PROMPT - Please give the count of lines in the listing underneath that hold "each", leaving out everything else.

GIVEN ENTRIES -
################

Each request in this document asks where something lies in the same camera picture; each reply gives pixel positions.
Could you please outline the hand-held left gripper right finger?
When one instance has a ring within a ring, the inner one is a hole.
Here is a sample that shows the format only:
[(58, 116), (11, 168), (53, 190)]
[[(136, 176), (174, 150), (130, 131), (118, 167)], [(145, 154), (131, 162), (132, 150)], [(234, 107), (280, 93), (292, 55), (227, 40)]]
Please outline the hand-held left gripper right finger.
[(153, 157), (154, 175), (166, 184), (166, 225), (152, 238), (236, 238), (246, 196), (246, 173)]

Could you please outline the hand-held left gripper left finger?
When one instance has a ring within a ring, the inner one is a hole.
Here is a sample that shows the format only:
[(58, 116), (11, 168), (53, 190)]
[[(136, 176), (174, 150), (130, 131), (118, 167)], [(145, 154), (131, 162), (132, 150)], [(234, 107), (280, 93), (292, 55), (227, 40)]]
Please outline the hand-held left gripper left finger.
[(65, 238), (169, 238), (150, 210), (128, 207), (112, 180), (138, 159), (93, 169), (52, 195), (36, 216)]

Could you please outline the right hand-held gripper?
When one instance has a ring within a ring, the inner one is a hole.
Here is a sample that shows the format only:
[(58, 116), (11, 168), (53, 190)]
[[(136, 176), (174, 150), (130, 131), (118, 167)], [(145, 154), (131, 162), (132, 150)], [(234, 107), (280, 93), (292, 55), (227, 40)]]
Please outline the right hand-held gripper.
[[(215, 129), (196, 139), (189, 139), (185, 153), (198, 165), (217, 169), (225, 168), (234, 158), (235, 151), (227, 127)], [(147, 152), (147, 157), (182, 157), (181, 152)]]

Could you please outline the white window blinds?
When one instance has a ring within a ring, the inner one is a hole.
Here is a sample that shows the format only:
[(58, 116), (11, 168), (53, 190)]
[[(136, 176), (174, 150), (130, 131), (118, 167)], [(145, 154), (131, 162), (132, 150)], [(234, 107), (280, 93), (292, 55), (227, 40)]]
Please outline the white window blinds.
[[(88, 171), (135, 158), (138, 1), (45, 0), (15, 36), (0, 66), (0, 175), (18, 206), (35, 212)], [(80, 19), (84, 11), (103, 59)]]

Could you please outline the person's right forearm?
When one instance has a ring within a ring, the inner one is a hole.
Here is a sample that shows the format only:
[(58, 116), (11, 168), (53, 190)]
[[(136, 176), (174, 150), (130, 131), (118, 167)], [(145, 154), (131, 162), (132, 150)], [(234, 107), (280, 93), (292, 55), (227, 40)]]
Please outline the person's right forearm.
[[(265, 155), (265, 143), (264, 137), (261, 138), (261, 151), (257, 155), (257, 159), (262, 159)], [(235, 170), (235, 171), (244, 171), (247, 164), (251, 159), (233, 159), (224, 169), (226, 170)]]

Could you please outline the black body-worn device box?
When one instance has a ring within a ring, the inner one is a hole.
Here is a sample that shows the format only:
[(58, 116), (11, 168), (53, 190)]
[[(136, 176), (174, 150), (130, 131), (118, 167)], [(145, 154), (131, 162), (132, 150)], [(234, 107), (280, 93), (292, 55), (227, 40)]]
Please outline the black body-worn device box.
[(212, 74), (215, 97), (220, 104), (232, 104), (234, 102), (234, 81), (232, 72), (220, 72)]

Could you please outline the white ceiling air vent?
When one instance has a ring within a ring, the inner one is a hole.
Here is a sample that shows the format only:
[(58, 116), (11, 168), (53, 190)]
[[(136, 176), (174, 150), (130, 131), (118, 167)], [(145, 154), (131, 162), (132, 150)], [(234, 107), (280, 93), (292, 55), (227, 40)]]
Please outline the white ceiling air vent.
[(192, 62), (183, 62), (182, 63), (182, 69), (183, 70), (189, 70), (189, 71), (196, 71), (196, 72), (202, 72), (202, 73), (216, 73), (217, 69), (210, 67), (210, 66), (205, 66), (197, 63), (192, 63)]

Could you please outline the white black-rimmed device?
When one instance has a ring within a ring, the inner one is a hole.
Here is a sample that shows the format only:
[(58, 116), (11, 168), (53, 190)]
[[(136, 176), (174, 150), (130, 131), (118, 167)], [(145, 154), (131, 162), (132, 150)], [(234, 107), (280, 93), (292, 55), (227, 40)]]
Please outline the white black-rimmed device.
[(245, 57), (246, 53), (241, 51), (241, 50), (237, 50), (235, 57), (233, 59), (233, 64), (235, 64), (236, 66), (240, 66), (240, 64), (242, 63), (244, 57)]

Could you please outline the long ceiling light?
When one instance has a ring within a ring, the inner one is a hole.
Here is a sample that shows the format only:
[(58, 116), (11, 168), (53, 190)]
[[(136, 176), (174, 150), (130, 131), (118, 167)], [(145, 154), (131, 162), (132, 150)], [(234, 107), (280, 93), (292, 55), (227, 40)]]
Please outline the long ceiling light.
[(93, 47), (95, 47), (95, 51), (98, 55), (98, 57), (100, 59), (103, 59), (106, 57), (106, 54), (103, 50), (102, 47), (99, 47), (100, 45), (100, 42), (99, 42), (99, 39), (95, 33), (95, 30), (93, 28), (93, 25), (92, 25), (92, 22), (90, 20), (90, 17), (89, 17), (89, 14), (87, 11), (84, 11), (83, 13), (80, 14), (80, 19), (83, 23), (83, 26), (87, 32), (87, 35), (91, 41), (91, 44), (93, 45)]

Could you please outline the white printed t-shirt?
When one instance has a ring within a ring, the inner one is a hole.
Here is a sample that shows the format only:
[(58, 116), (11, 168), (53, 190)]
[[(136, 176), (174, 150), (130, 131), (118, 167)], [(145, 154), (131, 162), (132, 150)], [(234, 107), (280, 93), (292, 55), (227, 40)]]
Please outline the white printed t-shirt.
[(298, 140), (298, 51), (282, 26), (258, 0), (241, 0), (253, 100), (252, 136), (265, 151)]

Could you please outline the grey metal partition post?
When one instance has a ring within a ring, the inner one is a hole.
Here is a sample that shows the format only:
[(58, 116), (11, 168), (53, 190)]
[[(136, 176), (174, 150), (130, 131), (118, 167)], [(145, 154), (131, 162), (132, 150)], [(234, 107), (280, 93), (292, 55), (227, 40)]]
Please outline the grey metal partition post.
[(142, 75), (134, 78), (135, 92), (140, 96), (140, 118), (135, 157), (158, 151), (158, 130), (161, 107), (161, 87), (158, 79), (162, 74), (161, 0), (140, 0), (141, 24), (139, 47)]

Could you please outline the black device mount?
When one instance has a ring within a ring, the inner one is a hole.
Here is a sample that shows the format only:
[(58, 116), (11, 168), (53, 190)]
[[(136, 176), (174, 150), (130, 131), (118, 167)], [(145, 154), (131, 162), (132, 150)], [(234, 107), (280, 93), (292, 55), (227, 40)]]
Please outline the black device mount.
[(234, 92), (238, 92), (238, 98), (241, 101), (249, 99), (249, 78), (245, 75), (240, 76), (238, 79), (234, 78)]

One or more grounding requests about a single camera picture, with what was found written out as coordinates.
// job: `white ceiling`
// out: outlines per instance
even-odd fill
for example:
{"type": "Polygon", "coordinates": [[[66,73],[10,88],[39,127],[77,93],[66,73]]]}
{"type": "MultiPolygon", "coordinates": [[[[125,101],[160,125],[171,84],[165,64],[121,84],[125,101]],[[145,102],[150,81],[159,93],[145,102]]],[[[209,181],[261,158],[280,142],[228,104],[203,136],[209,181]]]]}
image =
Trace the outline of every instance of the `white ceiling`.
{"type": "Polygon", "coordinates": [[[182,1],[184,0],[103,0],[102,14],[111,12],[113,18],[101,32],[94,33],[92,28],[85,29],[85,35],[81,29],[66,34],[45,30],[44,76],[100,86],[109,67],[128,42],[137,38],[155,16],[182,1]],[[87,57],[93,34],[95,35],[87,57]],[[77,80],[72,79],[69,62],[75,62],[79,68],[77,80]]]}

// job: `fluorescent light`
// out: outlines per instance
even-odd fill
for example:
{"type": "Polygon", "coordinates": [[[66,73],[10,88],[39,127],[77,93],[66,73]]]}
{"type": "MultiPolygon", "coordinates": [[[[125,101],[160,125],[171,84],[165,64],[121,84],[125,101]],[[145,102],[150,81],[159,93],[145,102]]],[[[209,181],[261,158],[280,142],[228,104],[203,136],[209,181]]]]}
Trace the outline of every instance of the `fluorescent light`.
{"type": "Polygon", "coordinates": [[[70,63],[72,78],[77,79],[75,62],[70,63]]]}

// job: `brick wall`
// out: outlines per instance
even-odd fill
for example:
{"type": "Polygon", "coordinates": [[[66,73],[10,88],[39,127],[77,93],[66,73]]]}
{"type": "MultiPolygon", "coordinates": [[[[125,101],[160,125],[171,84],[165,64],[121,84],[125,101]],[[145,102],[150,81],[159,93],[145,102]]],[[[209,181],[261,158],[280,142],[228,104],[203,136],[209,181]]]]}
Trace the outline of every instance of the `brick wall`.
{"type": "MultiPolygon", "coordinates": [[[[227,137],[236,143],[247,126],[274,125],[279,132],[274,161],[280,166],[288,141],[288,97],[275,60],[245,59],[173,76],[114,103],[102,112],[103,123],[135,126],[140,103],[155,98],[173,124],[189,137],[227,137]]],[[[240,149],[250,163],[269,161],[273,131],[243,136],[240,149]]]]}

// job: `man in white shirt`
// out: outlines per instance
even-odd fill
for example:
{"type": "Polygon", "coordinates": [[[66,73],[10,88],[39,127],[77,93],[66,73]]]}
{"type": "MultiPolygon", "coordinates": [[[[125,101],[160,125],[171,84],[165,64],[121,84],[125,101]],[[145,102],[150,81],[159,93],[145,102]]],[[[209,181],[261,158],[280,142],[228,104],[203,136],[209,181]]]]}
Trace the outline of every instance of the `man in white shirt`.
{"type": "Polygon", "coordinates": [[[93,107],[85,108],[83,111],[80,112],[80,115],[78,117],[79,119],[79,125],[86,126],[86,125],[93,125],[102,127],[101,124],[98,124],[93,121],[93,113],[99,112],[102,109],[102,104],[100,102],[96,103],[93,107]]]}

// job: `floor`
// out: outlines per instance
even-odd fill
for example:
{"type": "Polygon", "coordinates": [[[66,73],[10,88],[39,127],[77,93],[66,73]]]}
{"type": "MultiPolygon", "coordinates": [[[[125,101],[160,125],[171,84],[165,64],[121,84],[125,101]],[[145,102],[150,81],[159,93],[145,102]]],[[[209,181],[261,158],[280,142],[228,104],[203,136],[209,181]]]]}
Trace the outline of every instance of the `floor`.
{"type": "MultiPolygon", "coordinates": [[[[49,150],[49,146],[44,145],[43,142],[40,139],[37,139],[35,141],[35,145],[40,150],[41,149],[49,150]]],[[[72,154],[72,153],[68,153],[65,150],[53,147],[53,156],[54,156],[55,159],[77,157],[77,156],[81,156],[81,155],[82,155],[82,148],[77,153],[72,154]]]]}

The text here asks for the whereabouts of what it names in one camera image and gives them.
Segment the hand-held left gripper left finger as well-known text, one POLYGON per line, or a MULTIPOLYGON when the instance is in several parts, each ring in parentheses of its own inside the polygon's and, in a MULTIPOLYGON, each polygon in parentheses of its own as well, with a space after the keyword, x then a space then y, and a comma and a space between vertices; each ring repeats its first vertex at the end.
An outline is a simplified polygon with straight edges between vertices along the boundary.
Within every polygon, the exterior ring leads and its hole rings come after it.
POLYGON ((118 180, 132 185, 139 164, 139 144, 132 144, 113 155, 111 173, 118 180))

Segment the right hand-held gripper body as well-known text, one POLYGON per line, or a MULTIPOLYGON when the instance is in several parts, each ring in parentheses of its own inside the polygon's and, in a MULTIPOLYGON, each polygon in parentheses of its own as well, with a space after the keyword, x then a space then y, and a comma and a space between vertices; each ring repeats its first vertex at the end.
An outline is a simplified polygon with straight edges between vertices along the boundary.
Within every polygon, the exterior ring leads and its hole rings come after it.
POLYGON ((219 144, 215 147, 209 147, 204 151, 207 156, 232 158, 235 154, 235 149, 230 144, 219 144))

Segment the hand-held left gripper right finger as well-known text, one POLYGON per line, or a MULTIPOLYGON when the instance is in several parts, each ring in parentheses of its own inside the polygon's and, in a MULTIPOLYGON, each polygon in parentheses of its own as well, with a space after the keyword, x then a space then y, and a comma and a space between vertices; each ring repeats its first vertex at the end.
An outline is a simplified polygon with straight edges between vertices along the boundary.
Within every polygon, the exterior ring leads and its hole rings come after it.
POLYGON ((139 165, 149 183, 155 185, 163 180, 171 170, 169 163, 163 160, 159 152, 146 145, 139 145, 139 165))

################

COMPLETED EXERCISE - 4